LAS VERDADES DE JOAQUÍN ALMUNIA
Almunia no quiso hacer sangre. Al fin y al cabo, está en Europa porque los socialistas no lo querían aquí y, desde luego, a estas alturas, no sabe como agradecerles el favor de haber pensado que sería bueno desterrarlo.
Desde la Comisaría de Competencia, tiene una visión única y privilegiada del absurdo que rodea a Europa y a su moneda única –curiosamente es lo único de una pieza que hay en el Viejo Continente–.
Tal vez por eso, cuando tras reunirse con Rajoy alguien le preguntó sobre aquellas afirmaciones suyas en las que aseguraba que cerrarían los bancos españoles que no fueran viables, esbozó una media sonrisa e insistió en su teoría de que sobra una de esas entidades tóxicas entre las que, por desgracia, se encuentra Novagalicia Banco.
Ya hay quien exige la cabeza de Almunia acusándolo de deslealtad a España, pero, en el fondo, él se debe a quien le paga su multimillonario sueldo, le saca sus billetes de avión en bussines y le pone chófer, escolta, camarero y mayordomo si le apetece. Bruselas no paga a traidores y una vez que un ciudadano, sea cual sea su nacionalidad, atraviesa el umbral de la Comisión Europea, se convierte en una especie de apátrida que solo rinde cuentas a Durao Barroso (otro que salía en las fotos de las Azores, pero que, curiosamente, se fue de rositas).

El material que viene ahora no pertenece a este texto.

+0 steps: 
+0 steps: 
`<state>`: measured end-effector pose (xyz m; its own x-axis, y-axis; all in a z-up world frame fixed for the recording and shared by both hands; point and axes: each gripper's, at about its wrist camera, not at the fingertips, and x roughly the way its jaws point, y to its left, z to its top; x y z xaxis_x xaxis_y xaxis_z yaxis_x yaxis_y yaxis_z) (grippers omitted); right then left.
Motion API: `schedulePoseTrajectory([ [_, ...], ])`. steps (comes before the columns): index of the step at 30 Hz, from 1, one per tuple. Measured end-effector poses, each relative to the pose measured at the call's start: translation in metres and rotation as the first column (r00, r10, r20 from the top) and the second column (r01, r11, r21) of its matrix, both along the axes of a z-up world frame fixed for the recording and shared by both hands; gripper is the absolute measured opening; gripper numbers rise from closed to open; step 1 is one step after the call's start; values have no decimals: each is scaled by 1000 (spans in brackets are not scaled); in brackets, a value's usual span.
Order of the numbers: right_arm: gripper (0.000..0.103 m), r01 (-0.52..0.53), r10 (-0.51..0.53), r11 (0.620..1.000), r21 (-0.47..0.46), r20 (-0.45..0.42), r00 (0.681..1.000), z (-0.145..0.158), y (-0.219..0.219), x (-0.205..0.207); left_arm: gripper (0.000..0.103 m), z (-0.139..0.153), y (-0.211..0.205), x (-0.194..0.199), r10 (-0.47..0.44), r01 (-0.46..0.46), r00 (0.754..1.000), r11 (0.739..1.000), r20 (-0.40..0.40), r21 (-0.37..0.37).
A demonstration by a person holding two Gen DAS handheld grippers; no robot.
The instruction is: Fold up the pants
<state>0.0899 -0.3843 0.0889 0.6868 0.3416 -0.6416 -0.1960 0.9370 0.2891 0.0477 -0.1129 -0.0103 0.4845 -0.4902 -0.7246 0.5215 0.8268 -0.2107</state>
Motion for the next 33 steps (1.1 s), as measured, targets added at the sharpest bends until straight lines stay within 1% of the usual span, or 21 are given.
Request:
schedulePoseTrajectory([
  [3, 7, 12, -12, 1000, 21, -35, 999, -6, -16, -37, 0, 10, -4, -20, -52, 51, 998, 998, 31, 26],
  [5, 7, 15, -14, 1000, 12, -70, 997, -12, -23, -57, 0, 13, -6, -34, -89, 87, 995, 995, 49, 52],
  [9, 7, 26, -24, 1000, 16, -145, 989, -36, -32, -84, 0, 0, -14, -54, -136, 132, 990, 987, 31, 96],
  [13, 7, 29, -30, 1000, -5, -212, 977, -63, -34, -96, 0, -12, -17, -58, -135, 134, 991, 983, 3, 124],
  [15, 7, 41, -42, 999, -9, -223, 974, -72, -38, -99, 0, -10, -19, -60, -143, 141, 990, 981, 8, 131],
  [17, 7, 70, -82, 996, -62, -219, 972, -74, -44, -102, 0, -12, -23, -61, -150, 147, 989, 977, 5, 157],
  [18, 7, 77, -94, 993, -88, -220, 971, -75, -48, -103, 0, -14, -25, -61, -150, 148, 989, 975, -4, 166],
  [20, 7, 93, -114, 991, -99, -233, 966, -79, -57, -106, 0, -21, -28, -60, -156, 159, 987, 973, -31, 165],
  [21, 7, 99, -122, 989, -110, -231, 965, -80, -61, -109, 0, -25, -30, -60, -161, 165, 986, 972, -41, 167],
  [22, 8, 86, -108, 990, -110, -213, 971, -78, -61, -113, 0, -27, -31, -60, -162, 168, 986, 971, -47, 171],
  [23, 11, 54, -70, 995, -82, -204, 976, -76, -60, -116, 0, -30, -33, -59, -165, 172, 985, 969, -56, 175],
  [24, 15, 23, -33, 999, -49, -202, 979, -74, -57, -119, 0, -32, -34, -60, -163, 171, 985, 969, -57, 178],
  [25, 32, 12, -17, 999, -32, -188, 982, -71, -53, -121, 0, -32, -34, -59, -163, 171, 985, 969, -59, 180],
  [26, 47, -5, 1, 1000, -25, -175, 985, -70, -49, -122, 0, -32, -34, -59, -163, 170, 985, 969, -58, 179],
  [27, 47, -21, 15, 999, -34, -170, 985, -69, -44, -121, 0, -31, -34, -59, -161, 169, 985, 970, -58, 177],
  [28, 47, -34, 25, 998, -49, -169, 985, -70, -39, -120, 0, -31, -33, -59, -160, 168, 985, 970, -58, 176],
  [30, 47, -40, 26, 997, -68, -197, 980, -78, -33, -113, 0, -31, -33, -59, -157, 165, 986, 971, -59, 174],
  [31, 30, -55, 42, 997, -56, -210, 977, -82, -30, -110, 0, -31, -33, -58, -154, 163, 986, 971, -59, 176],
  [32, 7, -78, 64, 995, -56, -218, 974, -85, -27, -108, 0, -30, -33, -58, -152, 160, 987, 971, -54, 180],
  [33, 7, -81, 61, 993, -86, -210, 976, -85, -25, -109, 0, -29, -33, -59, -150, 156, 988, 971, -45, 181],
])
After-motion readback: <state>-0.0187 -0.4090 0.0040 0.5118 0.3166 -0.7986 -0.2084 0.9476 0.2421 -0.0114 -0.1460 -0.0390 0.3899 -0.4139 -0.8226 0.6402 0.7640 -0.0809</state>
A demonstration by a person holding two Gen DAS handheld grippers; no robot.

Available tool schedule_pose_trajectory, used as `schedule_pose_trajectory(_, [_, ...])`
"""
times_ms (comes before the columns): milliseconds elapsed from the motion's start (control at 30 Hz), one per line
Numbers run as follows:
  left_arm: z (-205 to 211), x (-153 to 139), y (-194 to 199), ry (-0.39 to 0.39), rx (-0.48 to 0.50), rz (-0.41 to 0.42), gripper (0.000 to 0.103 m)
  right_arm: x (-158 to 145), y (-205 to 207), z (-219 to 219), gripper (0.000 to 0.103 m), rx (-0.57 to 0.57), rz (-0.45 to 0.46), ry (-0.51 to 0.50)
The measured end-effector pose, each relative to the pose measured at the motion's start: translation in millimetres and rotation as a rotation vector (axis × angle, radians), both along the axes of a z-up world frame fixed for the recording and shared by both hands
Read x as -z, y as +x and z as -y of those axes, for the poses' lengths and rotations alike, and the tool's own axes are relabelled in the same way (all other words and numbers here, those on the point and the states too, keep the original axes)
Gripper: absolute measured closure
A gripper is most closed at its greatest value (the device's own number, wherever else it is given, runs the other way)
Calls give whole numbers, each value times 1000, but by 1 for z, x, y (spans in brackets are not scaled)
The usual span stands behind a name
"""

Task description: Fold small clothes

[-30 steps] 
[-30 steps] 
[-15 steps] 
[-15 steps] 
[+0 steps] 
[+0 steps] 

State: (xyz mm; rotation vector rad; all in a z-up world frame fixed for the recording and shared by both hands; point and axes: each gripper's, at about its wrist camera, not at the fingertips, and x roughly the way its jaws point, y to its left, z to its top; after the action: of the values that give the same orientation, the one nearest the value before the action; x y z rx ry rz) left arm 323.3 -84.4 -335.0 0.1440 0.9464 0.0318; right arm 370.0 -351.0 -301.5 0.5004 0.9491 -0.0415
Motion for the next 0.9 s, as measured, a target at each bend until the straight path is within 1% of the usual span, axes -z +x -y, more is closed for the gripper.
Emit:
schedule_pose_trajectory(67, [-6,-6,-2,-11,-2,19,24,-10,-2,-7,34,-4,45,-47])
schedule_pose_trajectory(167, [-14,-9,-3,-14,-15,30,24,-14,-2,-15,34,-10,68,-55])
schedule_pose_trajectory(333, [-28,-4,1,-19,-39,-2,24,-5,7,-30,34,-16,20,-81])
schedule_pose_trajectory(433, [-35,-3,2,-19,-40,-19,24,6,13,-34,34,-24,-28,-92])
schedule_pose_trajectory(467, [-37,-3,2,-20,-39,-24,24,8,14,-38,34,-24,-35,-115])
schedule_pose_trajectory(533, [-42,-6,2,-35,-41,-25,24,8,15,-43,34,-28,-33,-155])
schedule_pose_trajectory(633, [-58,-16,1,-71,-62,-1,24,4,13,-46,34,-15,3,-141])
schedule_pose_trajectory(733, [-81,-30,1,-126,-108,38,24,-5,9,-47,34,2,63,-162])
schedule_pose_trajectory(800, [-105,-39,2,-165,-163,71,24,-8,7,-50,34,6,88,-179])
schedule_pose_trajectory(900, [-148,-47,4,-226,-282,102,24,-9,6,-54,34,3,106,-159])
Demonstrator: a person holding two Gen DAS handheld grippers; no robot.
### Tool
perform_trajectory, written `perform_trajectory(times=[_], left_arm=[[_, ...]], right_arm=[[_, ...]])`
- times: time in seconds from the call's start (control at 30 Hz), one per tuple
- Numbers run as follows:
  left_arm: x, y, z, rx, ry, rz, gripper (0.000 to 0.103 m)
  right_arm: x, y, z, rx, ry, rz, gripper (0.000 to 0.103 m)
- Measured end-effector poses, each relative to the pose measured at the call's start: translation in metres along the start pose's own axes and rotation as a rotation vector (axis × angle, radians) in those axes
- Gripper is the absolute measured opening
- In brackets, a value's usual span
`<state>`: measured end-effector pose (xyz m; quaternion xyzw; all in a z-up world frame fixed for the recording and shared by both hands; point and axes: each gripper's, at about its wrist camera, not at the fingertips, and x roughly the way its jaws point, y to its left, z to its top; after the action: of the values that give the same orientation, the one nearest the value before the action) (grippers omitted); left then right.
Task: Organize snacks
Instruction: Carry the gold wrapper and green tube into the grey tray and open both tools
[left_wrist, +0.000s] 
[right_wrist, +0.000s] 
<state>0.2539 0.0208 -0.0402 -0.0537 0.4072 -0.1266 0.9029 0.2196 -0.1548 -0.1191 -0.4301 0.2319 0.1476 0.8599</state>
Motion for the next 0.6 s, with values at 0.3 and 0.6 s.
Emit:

La cuestión es que, si se piensa detenidamente, en el fondo, Joaquín Almunia le está haciendo un gran favor a España y a los españoles. No tiene ningún sentido que el país entierre buena parte de esos 100.000 millones que nos prestan para reflotar nuestros bancos en intentar reanimar unos cadáveres que, más que fríos, ya huelen.
Porque, en el fondo, apestan a muertos por mucho que la Xunta o las Generalitats (catalana y valenciana) intenten mantener viva su idea de tener un banco propio, como si a estas alturas todavía hubiese alguien que se crea que el capital tiene patria o que por el hecho de que una entidad lleve el nombre de una determinada región en su marca vaya a dedicar sus ganancias a beneficiar a sus paisanos.
No hace falta disponer de una memoria prodigiosa para encontrar miles de ejemplos que demuestran todo lo contrario y ver cómo el dinero del ahorro gallego terminó en urbanizaciones de la Costa del Sol o bodegas de un país cercano. Se buscaba rentabilidad bajo la excusa de que cuanta más se consiguiera más dinero volvería para el país, aunque, al final, lo único que retornó fueron pérdidas y quiebra. Por ello, hasta parece normal que Almunia apueste socarronamente por cargarse todo aquello que no tenga un futuro claro y garantizado.